### EXERCISE
Exactly copy the final stretch of the listing below: the line with "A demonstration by" and every line after it.

============

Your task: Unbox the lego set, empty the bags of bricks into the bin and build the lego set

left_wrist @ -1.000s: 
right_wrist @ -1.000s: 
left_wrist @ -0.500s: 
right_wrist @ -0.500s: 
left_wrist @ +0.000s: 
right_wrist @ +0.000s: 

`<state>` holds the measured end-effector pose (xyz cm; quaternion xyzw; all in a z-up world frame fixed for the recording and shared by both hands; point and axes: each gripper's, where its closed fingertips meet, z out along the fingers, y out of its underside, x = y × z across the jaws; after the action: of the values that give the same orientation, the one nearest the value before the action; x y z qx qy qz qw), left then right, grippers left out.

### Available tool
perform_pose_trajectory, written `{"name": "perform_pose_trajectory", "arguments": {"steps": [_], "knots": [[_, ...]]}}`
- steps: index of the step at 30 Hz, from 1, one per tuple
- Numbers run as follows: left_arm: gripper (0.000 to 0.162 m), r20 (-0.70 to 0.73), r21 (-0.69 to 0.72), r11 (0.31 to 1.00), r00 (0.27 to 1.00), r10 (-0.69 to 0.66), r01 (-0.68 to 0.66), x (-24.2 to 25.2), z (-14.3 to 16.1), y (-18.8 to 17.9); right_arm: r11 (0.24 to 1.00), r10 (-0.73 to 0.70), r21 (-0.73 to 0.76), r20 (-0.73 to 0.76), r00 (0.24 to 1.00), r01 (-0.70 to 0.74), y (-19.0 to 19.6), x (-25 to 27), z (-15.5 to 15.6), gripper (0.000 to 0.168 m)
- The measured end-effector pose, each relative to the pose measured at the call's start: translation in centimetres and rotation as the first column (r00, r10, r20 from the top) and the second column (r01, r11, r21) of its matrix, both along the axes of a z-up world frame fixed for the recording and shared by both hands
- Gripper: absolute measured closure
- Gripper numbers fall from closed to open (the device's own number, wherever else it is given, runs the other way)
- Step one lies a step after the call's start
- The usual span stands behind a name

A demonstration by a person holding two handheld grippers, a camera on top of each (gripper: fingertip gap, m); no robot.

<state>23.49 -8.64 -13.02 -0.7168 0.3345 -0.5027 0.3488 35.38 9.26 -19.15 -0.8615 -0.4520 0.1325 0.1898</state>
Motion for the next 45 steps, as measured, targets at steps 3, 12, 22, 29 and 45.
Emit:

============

### SOLUTION FOR THIS EXERCISE
A demonstration by a person holding two handheld grippers, a camera on top of each (gripper: fingertip gap, m); no robot.

<state>23.49 -8.64 -13.02 -0.7168 0.3345 -0.5027 0.3488 35.38 9.26 -19.15 -0.8615 -0.4520 0.1325 0.1898</state>
Motion for the next 45 steps, as measured, targets at steps 3, 12, 22, 29 and 45.
Emit:

No further answer will be given.